Two days went by, but it felt more like an eternity. I hated seeing him in so much pain. The withdrawals crippling him in ways I never thought were possible.

“Baby… just let me have a taste… just a taste… it hurts… it fucking hurts…” he slurred, grinding his teeth and shaking to the core.

It didn’t matter if I put three layers of blankets on him, he couldn’t stop shivering. His body was convulsing and he was in and out between hot and cold sweats.

I was sitting on the bed with my back against the headboard. Austin’s head was on my lap, his arms securely wrapped around my waist. He was sweating profusely as if he had just stood in the pouring rain. His body trembling so hard that it vibrated the entire bed.

I was lightly rubbing his head, trying my best to ease his discomfort. Anytime I touched any other place on his body he said my skin felt like daggers against his sensitive flesh.
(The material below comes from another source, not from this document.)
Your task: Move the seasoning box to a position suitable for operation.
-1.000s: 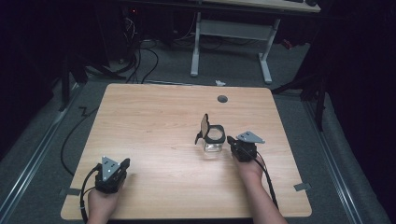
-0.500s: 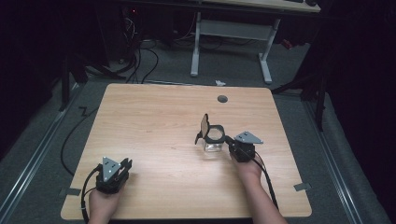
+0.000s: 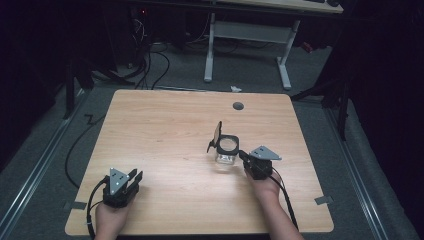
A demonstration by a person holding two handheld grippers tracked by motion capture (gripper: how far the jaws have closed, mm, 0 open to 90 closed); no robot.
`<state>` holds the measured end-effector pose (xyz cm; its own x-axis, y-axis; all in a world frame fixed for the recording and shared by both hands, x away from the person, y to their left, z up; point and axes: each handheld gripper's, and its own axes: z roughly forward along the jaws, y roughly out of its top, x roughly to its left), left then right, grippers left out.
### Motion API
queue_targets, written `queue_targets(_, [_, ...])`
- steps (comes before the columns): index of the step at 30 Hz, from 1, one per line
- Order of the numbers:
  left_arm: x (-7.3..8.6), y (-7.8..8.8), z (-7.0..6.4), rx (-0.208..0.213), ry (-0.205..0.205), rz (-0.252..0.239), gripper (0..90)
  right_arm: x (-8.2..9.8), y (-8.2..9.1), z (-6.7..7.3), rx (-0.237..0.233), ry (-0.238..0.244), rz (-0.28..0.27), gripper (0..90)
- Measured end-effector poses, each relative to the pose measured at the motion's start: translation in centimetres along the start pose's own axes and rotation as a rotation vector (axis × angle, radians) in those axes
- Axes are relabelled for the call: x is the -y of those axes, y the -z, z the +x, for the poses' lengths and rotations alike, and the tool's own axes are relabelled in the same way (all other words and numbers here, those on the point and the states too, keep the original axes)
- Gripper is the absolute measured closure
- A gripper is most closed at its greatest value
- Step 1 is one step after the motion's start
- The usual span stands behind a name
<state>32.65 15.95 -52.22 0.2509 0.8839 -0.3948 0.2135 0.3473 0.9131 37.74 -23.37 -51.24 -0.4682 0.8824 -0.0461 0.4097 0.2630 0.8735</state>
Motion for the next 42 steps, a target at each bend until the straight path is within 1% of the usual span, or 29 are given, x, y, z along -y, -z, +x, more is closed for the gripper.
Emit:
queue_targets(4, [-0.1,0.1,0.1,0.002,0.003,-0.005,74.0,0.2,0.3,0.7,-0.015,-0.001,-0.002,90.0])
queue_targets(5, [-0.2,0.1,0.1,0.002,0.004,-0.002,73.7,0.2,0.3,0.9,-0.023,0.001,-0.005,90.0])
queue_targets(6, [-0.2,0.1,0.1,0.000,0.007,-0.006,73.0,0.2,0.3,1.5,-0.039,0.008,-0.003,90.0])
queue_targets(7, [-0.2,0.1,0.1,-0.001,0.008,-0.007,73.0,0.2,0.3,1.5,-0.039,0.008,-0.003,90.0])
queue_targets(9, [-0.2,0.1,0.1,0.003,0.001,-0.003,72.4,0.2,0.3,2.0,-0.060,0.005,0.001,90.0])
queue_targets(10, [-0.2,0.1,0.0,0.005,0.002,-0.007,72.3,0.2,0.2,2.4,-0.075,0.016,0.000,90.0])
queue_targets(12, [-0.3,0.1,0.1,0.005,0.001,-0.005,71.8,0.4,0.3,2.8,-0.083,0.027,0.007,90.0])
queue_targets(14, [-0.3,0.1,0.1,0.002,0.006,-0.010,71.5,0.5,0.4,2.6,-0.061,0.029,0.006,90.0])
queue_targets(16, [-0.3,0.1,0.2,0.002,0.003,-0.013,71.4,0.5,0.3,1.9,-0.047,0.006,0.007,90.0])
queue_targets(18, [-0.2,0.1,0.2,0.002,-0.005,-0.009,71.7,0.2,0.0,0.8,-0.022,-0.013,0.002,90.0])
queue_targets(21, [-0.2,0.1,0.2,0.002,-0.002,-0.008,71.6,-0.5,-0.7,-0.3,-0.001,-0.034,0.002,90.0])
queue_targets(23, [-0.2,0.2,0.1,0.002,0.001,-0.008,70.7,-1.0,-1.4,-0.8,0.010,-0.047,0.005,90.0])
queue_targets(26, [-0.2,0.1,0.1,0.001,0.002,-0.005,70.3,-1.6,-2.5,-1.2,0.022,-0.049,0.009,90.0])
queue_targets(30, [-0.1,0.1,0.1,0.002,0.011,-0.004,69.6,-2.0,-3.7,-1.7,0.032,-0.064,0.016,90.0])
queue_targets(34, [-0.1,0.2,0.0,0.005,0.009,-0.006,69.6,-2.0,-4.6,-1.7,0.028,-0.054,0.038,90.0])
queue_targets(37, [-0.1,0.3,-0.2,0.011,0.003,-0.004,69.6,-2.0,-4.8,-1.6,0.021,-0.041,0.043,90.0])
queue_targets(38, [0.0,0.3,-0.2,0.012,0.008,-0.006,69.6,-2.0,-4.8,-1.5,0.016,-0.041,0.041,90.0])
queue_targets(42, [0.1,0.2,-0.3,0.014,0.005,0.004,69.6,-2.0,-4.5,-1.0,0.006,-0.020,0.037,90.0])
That stung my heart, but I knew it was the withdrawals talking.

“Baby! Please, please! I’m fucking dying! It hurts… everything fucking hurts… please, just a taste,” he groaned in pure agony, punching his legs from the intense muscle spasms.

Arching his back then contracting into a ball like a possessed man.
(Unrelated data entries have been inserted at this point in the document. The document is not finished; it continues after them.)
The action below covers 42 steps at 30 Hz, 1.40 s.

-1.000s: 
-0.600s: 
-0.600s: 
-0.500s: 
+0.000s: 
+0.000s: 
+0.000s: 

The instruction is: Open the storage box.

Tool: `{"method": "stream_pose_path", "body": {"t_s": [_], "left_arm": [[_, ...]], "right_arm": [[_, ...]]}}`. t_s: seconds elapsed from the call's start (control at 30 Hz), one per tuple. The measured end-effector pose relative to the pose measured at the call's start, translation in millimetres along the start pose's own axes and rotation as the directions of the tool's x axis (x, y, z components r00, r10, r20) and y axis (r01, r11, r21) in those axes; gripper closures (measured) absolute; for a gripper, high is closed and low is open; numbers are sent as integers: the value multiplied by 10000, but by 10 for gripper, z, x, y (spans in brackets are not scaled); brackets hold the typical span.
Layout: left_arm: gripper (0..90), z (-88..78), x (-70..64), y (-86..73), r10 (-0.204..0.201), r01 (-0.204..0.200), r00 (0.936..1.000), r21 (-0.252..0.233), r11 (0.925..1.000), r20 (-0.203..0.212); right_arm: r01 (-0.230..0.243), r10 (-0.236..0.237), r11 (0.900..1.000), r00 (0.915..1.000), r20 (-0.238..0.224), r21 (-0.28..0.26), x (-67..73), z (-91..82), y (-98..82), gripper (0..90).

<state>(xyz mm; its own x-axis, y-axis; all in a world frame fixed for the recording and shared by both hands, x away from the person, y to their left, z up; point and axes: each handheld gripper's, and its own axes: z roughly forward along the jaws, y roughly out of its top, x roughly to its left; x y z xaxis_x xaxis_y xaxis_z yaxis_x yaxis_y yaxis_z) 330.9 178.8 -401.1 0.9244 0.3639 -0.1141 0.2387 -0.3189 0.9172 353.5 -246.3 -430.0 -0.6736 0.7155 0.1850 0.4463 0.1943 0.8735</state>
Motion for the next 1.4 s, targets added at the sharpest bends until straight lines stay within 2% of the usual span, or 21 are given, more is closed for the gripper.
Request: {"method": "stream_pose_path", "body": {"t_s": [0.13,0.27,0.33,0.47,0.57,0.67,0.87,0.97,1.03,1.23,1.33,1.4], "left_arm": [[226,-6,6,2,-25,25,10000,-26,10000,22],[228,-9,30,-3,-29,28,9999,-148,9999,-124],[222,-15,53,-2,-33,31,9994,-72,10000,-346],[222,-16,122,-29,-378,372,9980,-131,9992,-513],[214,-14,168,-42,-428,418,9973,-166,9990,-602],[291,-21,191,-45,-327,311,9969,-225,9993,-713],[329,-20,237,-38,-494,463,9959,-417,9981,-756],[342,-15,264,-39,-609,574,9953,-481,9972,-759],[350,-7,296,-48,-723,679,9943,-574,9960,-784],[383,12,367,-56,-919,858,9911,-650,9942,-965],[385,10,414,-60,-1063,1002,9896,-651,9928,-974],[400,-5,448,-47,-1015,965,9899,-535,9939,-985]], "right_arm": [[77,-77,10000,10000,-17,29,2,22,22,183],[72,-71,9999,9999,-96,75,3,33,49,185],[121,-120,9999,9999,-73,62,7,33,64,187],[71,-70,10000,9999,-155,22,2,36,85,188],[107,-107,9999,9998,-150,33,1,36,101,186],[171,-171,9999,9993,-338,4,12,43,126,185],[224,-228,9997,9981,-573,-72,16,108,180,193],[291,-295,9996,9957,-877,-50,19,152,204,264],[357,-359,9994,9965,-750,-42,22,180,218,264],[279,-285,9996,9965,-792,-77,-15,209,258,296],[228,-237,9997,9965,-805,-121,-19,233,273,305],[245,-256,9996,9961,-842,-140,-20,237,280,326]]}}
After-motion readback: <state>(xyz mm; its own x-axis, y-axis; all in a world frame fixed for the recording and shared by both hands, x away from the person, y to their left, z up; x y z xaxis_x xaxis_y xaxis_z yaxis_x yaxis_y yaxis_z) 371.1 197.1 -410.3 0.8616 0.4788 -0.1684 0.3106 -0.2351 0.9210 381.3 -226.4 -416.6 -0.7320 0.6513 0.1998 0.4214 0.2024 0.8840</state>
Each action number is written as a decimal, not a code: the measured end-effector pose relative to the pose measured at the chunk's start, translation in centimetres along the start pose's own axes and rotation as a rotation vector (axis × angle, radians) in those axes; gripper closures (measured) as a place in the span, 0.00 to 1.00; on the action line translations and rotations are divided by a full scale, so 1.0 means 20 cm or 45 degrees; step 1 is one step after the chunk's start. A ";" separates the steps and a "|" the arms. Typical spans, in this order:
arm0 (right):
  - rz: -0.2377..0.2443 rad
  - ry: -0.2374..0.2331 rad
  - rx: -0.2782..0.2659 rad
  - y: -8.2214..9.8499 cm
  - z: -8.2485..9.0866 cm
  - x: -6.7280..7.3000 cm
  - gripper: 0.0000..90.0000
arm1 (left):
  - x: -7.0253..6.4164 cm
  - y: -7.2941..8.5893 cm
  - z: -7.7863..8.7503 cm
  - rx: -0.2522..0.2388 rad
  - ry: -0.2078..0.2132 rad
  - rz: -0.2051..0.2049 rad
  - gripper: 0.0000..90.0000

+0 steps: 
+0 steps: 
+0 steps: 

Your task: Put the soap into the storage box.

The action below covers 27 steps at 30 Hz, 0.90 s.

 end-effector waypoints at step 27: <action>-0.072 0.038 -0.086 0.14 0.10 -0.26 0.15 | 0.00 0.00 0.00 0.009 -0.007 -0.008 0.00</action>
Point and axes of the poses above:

“Austin… shhh… you’re okay… you’re okay… come on… I know… baby…” I soothed the best I could, knowing it didn’t mean anything.

“I’m going to get a cold rag, okay? I’ll be right—”

“No! Don’t leave me!” he panicked.

He wouldn’t let me out of his sight, no matter what I said. We had moved from the couch to the bathroom where he laid with his head on my lap on the tile floor for the first few hours, throwing up constantly once the drugs wore off. At one point I just sat him against the bathtub to let him puke in there. His body was so weak he couldn’t crawl to the toilet. I don’t know how he still had shit coming up.

I was in and out of consciousness, not wanting to leave him alone, although his physical distress wouldn’t allow me to anyway.

I used to lie awake counting the freckles and scars on his arms that he always laid across me. Holding me tight against his body. Now I counted the tracks on them, which were almost physically impossible to see under his tattooed sleeves. All the colors, shadings, and inks covering what our reality had become for the last year.  

Austin hadn’t slept at all, the extreme pain keeping him from being able to drift off. Insomnia set in fast and with no remorse, keeping him wide awake to feel every ounce of withdrawal. His body was craving the drugs that it had been living on for years. I knew opiate and heroin were the worst withdrawals. I just never imagined that watching it would kill me as much as the drugs were killing him.

Terrified he wouldn’t make it through the night.

And the addiction would win.

It was like that for two more days. Same old shit just a different day. Both of us were so fucking exhausted. I was able to get him to eat some crackers and drink some water, and for the most part it stayed down. He had no energy. Even when I would help him walk around our apartment for a few minutes every few hours just to get his muscles to move. It seemed to help with the cramping and spasms.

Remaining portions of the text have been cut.